L’un a fait graver un aleph sur son épée d’académicien, l’autre y avait mis une étoile de David. Tous deux pourtant se sont qualifiés de «Juifs imaginaires», dont l’identité en tout cas « ne se traduisait plus par les gestes rituels de la tradition. »

Le 28 janvier 2016, Alain Finkielkraut entrait à l’Académie Française et c’est Pierre Nora qui fit son éloge. L’auteur de la « Mémoire vaine » en face du maitre d’œuvre des « Lieux de Mémoire »…..

L’historien dans un discours affectueux et admiratif n’hésita pas à exprimer des critiques au philosophe. Celui-ci, qui avait un pensum difficile, sut dépeindre son prédécesseur Félicien Marceau, condamné après guerre pour « collaboration » dans un portrait au scalpel auquel il n’associa pas de vitriol. Deux discours merveilleux d’intelligence, d’émotion et de nuances où la finesse de l’expression se conjuguait avec la fermeté de la pensée.

Quelques heures plus tard je voyais mon ami le Professeur Tursz, ancien Directeur Général de l’IGR à Villejuif, devenir officier de la Légion d’Honneur. La médecine après la culture. Le même âge que Finkielkraut, la même excellence professionnelle et le même rapport à un père revenu de l’enfer : pour l’un Auschwitz, pour l’autre le ghetto de Varsovie. Le même amour d’une France idéalisée et presque la même inquiétude quant à son état présent.

Ce jour-là, j’ai vu ce que ces Juifs au nom « imprononçable » ont apporté à notre pays, et j’étais heureux de la présence du Premier ministre, autre fils d’immigré, pour l’hommage sous la Coupole.

Malheureusement ce jour-là aussi, la France recevait un visiteur indigne, le Président iranien. Business oblige…..Au moins aurait-on pu éviter qu’il n’atterrisse pendant que se déroulait la commémoration de l’Holocauste à l’UNESCO.

Ou faut-il  plutôt nous féliciter que les iraniens n’aient pas exigé l’annulation de cette cérémonie sous prétexte qu’elle était blessante pour leur pays qui inaugurera bientôt, en toute quiétude, son festival de caricatures de la Shoah, rendez-vous des négationnistes de la planète ?

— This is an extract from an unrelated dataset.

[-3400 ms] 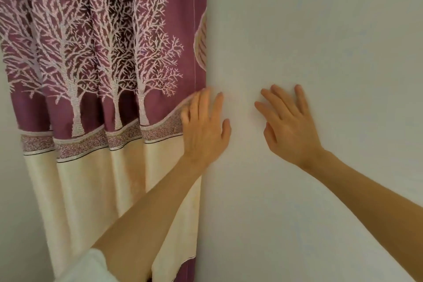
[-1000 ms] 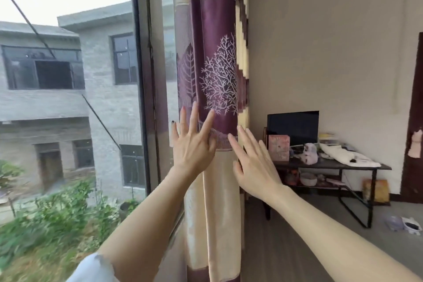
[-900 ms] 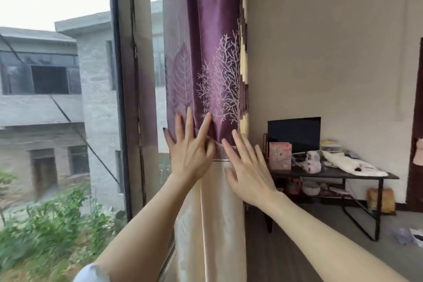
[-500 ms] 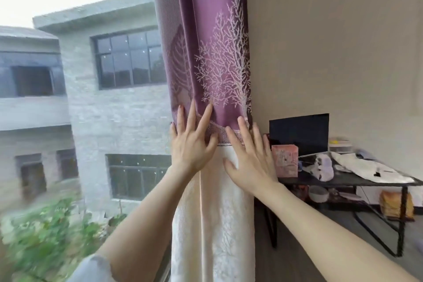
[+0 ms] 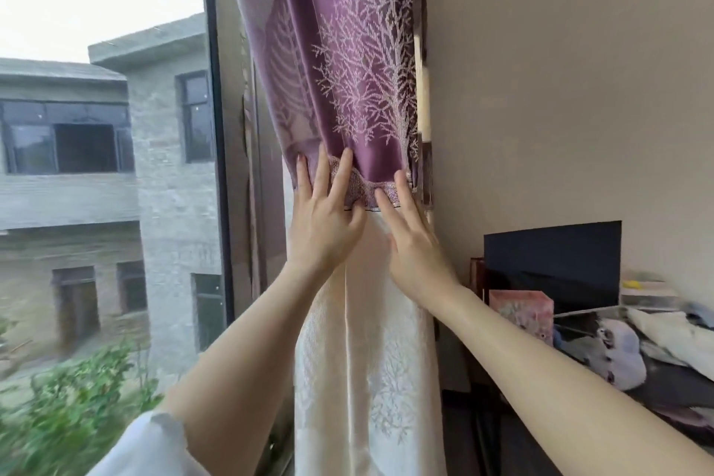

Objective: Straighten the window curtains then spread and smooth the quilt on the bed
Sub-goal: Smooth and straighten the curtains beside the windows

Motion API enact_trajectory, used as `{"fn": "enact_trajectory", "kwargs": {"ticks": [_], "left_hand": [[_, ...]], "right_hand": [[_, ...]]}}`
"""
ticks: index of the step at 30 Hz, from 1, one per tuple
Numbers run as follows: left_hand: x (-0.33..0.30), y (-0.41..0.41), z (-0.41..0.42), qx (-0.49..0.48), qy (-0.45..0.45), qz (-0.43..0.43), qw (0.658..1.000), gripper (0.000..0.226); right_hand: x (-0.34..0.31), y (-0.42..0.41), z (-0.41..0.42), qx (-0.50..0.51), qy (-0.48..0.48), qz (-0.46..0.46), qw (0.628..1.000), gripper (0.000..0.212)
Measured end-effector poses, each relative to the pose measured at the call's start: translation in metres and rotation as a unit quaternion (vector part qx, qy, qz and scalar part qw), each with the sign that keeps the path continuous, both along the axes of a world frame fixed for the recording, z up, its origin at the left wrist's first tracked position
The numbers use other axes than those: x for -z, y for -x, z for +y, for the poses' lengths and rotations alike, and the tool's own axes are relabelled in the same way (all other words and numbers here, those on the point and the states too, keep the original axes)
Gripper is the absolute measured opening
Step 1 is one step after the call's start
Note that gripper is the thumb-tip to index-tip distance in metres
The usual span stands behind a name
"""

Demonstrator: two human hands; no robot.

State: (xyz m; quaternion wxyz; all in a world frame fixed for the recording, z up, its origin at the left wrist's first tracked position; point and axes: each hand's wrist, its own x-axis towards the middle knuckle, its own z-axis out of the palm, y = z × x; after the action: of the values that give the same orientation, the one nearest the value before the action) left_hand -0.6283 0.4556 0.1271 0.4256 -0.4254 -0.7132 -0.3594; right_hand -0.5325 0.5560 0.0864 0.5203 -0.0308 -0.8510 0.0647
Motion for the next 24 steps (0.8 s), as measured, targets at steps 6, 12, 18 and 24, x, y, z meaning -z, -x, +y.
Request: {"fn": "enact_trajectory", "kwargs": {"ticks": [6,12,18,24], "left_hand": [[-0.001,0.080,0.098,-0.025,0.038,-0.021,0.999,0.072],[0.013,0.167,0.205,-0.117,0.040,0.013,0.992,0.069],[0.011,0.257,0.322,-0.087,0.062,0.007,0.994,0.068],[0.012,0.322,0.429,-0.049,0.061,0.009,0.997,0.069]], "right_hand": [[-0.002,0.077,0.096,0.006,0.014,-0.045,0.999,0.094],[0.006,0.161,0.204,0.047,0.008,-0.078,0.996,0.084],[0.007,0.239,0.318,0.089,0.023,-0.088,0.992,0.083],[0.008,0.297,0.420,0.191,-0.014,-0.083,0.978,0.091]]}}
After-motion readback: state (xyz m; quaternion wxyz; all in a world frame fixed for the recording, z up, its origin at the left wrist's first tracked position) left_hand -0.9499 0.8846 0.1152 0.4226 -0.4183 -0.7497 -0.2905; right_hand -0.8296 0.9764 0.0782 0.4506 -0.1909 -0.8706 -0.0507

En tout cas, on l’a compris, le négationnisme d’Etat, les milliers de condamnés à mort, le passé et le présent terroriste, les menaces explicites sur l’Etat d’Israël et la certitude des mensonges (la célèbre taiqiya) dans la mise en oeuvre des accords nucléaires  (il n’y a pas eu d’accord, dit Khameneï), tout cela n’est pas grave : M. Rohani a une barbe soignée, un sourire avenant, c’est par définition un modéré, il nous est donc favorable et il nous faut le soutenir contre les durs du régime, même s’il est possible qu’une partie (minime, dixit M. Kerry, qui n’en est plus à une couleuvre près) de la future manne financière puisse être utilisée à des fins militaires.

On a collé à Hassan Rohani une étiquette d’homme de paix, mais elle est fausse; il est au service du Guide qui est un homme de haine. Ceux qui le mettent sur le pavois, ce sont ceux qui avant guerre disaient qu’Hitler était un modéré avec lequel on pouvait parler : n’avait-il pas éliminé les SA ? Et depuis cette époque l’aveuglement volontaire et récidivant devant l’ennemi sous prétexte qu’il est la meilleure défense contre un ennemi pire encore, c’est toute l’histoire des errements au Moyen-Orient. Arafat car Abu Nidal, Abbas car Hamas, Hamas car Djihad islamique, Frères musulmans car Al Qaida, Assad car Daech, la liste est interminable……

Si un sondage demandait qui est le plus modéré entre le Président Rohani et Alain Finkielkraut, je craindrais les résultats. Ce dernier paye sa présence médiatique d’une détestation organisée, où ses paroles sont outrageusement biaisées. Il s’en étonne, lui à qui le racisme fait horreur et qui a été ces dernières années d’une lucidité prémonitoire.

Cependant les guets-apens télévisés tels celui qu’il a subi à Des Paroles et Des Actes n’obéissent pas à la logique des discours argumentés comme celui de l’Académie, mais à celle des jeux du cirque guidés par les étiquettes. Il ne peut rien devant le discours extraordinaire de haine débité par une jeune femme de la « minorité », souriante et maquillée qui, le spectateur et lui l’ignorent, mais pas l’organisateur du débat, milite dans un mouvement connu pour son antisémitisme victimaire. Victimes? Alain Finkielkraut, Pierre Nora ou Thomas Tursz ne se sont jamais posés en victimes. C’est leur honneur et le nôtre.